• **ACTIVITY**
For each line of the material below, give that line again word for word.

• **STORED DATA**
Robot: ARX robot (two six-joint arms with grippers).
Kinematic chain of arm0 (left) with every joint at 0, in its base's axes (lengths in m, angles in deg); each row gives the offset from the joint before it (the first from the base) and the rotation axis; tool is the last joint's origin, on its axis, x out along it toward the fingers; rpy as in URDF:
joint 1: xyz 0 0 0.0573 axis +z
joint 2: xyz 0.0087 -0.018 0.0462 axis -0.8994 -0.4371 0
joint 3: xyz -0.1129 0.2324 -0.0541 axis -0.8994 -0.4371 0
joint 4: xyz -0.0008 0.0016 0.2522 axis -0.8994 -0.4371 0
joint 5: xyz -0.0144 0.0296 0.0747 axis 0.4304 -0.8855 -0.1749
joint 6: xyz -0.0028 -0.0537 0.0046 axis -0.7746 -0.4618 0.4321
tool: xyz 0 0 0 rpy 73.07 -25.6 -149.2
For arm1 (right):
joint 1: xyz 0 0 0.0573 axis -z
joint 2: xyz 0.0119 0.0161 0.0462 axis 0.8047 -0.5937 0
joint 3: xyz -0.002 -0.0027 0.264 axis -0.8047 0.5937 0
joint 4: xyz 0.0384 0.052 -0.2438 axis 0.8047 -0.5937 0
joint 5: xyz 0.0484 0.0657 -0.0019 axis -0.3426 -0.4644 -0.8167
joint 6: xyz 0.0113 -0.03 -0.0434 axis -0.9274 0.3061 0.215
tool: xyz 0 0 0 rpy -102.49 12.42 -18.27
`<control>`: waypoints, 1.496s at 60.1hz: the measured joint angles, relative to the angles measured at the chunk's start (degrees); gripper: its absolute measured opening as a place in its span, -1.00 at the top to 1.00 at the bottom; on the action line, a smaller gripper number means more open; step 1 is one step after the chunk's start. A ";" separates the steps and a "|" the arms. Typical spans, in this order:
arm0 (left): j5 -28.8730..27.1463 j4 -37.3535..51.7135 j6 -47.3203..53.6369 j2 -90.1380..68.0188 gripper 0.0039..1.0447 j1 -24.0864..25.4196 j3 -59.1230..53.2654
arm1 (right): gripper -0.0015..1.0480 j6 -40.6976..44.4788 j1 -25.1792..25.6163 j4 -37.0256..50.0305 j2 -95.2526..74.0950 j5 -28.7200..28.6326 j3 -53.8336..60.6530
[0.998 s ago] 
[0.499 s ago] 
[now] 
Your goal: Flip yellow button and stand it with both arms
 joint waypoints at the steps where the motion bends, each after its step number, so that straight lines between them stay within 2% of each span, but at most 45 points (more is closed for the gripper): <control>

• **TASK SOLUTION**
Robot: ARX robot (two six-joint arms with grippers).
Kinematic chain of arm0 (left) with every joint at 0, in its base's axes (lengths in m, angles in deg); each row gives the offset from the joint before it (the first from the base) and the rotation axis; tool is the last joint's origin, on its axis, x out along it toward the fingers; rpy as in URDF:
joint 1: xyz 0 0 0.0573 axis +z
joint 2: xyz 0.0087 -0.018 0.0462 axis -0.8994 -0.4371 0
joint 3: xyz -0.1129 0.2324 -0.0541 axis -0.8994 -0.4371 0
joint 4: xyz -0.0008 0.0016 0.2522 axis -0.8994 -0.4371 0
joint 5: xyz -0.0144 0.0296 0.0747 axis 0.4304 -0.8855 -0.1749
joint 6: xyz -0.0028 -0.0537 0.0046 axis -0.7746 -0.4618 0.4321
tool: xyz 0 0 0 rpy 73.07 -25.6 -149.2
For arm1 (right):
joint 1: xyz 0 0 0.0573 axis -z
joint 2: xyz 0.0119 0.0161 0.0462 axis 0.8047 -0.5937 0
joint 3: xyz -0.002 -0.0027 0.264 axis -0.8047 0.5937 0
joint 4: xyz 0.0384 0.052 -0.2438 axis 0.8047 -0.5937 0
joint 5: xyz 0.0484 0.0657 -0.0019 axis -0.3426 -0.4644 -0.8167
joint 6: xyz 0.0113 -0.03 -0.0434 axis -0.9274 0.3061 0.215
tool: xyz 0 0 0 rpy -102.49 12.42 -18.27
`<control>`: waypoints, 1.496s at 60.1hz: the measured joint angles, relative to the angles measured at the chunk's start (degrees); gripper: its absolute measured opening as a place in its span, -1.00 at the top to 1.00 at the bottom; on the action line, a smaller gripper number means more open; step 1 is one step after the chunk's start. A ";" separates the steps and a "|" the arms. Typical spans, in this order:
arm0 (left): j5 -28.8730..27.1463 j4 -37.3535..51.7135 j6 -47.3203..53.6369 j2 -90.1380..68.0188 gripper 0.0039..1.0447 j1 -24.0864..25.4196 j3 -59.1230..53.2654
arm1 (right): gripper -0.0015..1.0480 j6 -40.6976..44.4788 j1 -25.1792..25.6163 j4 -37.0256..50.0305 j2 -95.2526..74.0950 j5 -28.7200..28.6326 j3 -53.8336..60.6530
[0.998 s ago] 
[0.499 s ago] 
[now] 
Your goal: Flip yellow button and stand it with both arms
 joint waypoints at the steps where the motion bends, each after its step number, so that straight lines between them stay within 2% of each span, but at most 45 points (more is closed for the gripper): <control>

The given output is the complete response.